Multi-scale evaluation of diesel commuter rail fuel use, emissions, and eco-driving

Abstract

• Diesel commuter rail fuel use and emission rates (FUERs) are quantified. • Key sources of variability in diesel commuter rail FUERs are quantified. • Diesel commuter rail FUERs are 7 to 8 times greater for hotspots than non-hotspots. • Eco-driving can reduce system-wide diesel commuter rail FUERs by 10% annually. • Mesoscopic eco-driving can mitigate or worsen FUERs hotspots. Diesel commuter rail emissions affect populations near rail corridors.
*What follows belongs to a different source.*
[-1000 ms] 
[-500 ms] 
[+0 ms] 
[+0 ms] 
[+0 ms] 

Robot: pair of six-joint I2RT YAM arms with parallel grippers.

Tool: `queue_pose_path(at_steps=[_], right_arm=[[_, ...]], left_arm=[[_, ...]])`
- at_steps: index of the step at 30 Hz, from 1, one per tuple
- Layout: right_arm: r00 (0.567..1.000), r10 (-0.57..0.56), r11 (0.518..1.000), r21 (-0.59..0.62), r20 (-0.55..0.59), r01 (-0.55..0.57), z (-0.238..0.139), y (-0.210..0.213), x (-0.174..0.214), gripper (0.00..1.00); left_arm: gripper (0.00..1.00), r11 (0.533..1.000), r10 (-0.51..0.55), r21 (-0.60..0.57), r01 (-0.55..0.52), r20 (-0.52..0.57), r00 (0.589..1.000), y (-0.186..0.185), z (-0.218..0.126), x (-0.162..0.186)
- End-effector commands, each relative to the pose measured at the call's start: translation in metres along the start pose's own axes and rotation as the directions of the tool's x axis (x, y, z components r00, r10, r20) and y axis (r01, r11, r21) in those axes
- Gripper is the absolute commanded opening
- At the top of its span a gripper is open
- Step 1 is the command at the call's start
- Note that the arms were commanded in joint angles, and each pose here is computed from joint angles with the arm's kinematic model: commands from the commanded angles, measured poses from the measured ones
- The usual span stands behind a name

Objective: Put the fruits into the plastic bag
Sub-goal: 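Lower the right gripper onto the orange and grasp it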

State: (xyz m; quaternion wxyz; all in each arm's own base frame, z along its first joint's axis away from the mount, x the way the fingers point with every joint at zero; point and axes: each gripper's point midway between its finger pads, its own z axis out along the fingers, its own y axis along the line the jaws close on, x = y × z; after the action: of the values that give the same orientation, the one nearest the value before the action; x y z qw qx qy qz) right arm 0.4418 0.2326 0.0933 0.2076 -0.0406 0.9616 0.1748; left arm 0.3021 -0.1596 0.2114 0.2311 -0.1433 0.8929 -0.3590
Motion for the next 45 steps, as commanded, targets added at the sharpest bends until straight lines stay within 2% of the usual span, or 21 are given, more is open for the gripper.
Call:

An approach is demonstrated to quantify mesoscale and microscale diesel commuter rail fuel use and emission rates (FUERs) of CO 2 , CO, NO x , particulate matter , and total hydrocarbons based on two U.S. systems. A speed trajectory simulator, an energy model, and an emissions model were calibrated, evaluated, and applied. FUERs and potential reductions from eco-driving were quantified based on simulated trajectories. Hotspots were defined as sections with ≥ 90 th percentile of section-average FUERs by species. A few key variables explain 74–80% of variability in mesoscopic and microscopic FUERs. On average, FUERs are 7–8 times greater for hotspots than non-hotspots. Eco-driving was estimated to reduce segment-average FUERs by 3–33% and eliminate 2–11% hotspots. However, mesoscale oriented eco-driving can, at some locations, increase microscopic FUERs. The approach is adaptable to other diesel commuter rail systems.